__Task goal__
From the entries, copy each line that includes "camera".

__Information shown__

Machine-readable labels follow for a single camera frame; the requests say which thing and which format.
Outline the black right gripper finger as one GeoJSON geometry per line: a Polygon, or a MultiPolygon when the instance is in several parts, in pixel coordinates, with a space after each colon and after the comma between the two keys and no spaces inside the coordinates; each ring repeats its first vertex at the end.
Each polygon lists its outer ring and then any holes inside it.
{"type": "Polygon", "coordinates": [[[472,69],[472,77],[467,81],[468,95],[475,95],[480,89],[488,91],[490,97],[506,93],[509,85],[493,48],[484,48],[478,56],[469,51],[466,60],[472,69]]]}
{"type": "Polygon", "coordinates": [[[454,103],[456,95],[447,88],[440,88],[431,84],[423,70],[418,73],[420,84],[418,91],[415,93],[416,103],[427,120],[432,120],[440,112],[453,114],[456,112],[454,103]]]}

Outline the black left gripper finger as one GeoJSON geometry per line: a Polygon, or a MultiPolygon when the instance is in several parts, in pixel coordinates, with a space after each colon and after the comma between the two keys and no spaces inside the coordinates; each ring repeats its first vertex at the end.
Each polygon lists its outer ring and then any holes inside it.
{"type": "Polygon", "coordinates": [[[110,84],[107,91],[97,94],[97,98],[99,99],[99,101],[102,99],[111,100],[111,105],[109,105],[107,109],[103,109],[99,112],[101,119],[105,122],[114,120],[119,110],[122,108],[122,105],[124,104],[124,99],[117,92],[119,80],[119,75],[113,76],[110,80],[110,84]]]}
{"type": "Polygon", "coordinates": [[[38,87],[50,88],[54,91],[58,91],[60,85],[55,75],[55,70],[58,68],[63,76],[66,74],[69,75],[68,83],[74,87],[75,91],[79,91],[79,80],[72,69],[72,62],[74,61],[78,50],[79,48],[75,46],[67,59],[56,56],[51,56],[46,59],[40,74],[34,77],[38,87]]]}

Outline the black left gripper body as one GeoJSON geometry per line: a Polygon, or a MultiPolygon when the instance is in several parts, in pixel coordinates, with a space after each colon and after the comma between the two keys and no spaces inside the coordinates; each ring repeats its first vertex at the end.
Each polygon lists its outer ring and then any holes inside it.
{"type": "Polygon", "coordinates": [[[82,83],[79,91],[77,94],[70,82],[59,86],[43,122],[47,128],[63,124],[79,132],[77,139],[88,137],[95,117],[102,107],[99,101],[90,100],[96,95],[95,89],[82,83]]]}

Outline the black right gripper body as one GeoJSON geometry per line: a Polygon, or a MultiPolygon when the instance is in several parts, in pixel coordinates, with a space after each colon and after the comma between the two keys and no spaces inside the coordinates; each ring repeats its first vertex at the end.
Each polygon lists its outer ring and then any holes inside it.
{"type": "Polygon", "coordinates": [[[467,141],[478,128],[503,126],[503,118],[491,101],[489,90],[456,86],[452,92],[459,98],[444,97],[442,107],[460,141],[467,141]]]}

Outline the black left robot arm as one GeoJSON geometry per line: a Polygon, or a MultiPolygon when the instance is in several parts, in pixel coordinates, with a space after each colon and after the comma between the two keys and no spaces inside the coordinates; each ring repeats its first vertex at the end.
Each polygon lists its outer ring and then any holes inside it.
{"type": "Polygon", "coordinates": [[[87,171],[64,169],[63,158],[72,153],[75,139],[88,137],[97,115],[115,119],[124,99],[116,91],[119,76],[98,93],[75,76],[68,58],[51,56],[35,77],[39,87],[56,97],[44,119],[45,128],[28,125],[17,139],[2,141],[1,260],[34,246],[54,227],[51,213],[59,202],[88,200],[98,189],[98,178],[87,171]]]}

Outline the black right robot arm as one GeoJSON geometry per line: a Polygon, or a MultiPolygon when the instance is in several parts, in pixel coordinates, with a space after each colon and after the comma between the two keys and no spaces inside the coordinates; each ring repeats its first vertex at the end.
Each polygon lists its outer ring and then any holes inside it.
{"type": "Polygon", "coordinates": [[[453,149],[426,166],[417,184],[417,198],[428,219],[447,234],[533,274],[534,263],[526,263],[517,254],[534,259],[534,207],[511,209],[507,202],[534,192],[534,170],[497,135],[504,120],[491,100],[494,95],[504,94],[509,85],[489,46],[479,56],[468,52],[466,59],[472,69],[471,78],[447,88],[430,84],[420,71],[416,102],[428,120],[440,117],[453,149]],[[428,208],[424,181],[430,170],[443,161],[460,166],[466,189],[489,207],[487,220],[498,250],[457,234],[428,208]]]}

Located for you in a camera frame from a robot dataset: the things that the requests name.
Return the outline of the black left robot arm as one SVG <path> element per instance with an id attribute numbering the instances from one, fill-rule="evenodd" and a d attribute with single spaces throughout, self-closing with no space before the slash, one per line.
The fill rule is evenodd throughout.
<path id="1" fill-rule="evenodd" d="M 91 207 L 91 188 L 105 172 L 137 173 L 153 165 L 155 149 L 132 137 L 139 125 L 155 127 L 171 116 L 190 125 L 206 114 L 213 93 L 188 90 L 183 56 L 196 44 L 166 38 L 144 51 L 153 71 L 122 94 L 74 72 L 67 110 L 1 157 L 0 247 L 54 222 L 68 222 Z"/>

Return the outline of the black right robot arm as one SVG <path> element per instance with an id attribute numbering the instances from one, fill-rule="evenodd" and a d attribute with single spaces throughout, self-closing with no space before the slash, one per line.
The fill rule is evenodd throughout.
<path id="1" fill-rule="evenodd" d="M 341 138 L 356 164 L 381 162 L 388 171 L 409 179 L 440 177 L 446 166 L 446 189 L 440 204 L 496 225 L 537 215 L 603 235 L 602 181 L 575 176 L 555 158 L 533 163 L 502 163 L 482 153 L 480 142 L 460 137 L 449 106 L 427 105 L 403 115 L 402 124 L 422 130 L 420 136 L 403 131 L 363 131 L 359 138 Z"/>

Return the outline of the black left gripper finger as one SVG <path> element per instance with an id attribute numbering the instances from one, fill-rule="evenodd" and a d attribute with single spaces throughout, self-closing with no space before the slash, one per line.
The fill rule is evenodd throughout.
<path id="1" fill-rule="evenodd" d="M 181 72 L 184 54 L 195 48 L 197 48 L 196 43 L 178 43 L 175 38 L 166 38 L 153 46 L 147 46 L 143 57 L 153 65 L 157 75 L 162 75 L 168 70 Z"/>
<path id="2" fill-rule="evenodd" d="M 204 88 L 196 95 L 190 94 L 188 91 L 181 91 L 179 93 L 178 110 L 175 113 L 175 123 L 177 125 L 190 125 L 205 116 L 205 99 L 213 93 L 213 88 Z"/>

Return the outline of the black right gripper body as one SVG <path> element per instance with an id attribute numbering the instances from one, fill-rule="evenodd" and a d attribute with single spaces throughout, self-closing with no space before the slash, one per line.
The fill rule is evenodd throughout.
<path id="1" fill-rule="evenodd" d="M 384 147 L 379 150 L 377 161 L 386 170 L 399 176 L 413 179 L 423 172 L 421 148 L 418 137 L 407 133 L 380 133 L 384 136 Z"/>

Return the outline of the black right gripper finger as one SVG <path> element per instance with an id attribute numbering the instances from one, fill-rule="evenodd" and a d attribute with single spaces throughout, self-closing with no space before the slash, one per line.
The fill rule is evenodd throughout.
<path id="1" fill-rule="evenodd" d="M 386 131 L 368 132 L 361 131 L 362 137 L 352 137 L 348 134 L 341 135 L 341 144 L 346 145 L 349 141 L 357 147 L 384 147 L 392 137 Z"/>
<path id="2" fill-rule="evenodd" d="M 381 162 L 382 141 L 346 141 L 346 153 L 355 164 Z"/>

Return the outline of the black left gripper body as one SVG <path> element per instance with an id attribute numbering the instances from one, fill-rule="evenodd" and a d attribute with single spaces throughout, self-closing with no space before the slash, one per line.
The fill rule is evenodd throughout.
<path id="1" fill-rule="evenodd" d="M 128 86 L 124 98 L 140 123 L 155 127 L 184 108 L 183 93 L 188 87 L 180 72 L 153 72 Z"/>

__Written answer__
Machine-readable labels follow for a single camera frame; the requests say which thing and which format.
Located for you in a camera frame from a robot dataset: the things that the requests name.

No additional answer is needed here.